11. Children's Privacy

DevBrows is a B2B cybersecurity services website and is not intended for children or minors. We do not knowingly collect personal data from children through this website. If you believe a child or minor has submitted personal information to us, please contact inquiry@devbrows.com so we can review and delete the information where appropriate.

12. Security Measures

As a cybersecurity services provider, we apply reasonable technical and organizational measures designed to protect personal information against unauthorized access, alteration, disclosure, and loss. These may include encryption in transit, access controls, least-privilege workflows, mailbox/account hardening, anti-spam controls, endpoint security practices, and internal review of data-sharing needs.
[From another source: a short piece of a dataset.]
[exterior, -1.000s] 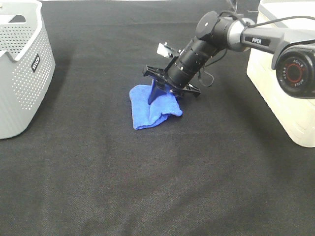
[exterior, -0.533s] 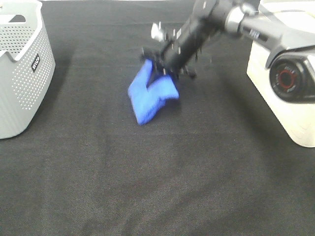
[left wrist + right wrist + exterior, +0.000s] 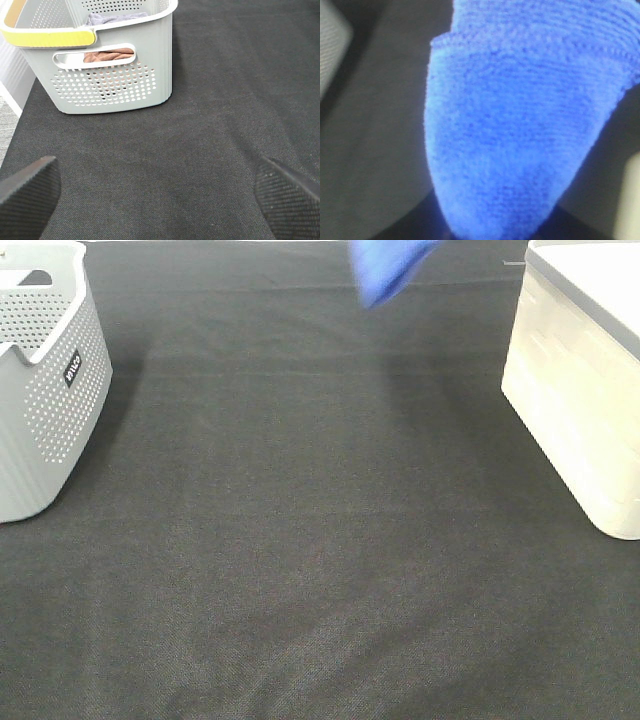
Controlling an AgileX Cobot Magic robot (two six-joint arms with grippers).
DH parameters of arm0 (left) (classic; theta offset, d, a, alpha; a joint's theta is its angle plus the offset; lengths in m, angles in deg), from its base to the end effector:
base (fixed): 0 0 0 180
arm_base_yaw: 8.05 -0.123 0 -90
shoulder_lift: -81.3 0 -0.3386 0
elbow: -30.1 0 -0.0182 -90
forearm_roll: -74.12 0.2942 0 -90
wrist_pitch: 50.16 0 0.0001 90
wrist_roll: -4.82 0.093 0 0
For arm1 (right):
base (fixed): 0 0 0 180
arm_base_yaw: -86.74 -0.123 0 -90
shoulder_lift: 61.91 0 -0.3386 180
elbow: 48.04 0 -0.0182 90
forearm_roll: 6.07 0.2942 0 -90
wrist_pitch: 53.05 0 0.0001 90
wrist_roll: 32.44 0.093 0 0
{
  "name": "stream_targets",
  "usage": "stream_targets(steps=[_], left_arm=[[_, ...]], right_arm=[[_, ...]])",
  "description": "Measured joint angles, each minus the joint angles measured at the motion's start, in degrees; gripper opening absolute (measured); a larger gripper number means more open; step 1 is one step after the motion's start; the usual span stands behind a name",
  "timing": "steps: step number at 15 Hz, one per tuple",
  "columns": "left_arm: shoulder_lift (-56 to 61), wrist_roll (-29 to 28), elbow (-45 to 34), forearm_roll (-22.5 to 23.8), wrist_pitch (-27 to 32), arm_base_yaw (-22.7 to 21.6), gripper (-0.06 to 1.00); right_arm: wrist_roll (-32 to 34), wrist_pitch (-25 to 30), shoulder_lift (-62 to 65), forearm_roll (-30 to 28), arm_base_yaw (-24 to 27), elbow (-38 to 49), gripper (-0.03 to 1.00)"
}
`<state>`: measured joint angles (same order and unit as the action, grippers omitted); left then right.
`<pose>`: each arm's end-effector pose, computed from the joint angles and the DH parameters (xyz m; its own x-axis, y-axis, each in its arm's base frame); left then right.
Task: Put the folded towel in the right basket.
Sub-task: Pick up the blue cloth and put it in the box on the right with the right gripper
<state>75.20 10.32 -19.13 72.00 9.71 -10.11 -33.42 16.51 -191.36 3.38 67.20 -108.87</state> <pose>-0.0209 -0.0037 0.3017 -0.4245 0.0621 -0.9033 0.0259 0.9981 0.0564 0.5079 0.1954 0.4404 -0.7164 -0.2113 -0.6649 -0.3986 0.9061 0.1415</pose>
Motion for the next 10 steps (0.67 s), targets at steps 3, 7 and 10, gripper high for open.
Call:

No internet transmission, cloud service, or email workflow can be guaranteed to be completely secure. If you need to share sensitive technical artifacts for a project, ask us to agree on a secure transfer method before sending them.

13. Policy Updates

We may update this Privacy Policy to reflect changes in our website, service workflows, analytics tooling, legal obligations, or provider stack. When we make a material change, we will update the "Last Updated" date above and may provide additional notice where legally required or operationally appropriate.

If you do not agree with the revised Policy, please stop using the Services and contact us if you want to request deletion of applicable personal data, subject to legal and contractual retention obligations.

14. Contact Information

If you have questions, concerns, or privacy rights requests, contact DevBrows using the details below:

• Email: inquiry@devbrows.com
• Contact form: devbrows.com/contact
• Subject line suggestion: "Privacy Request" or "DPDP Grievance" so your message can be routed faster.

We aim to respond within 30 days or within the period required by applicable law, depending on the nature of your request and the jurisdiction involved.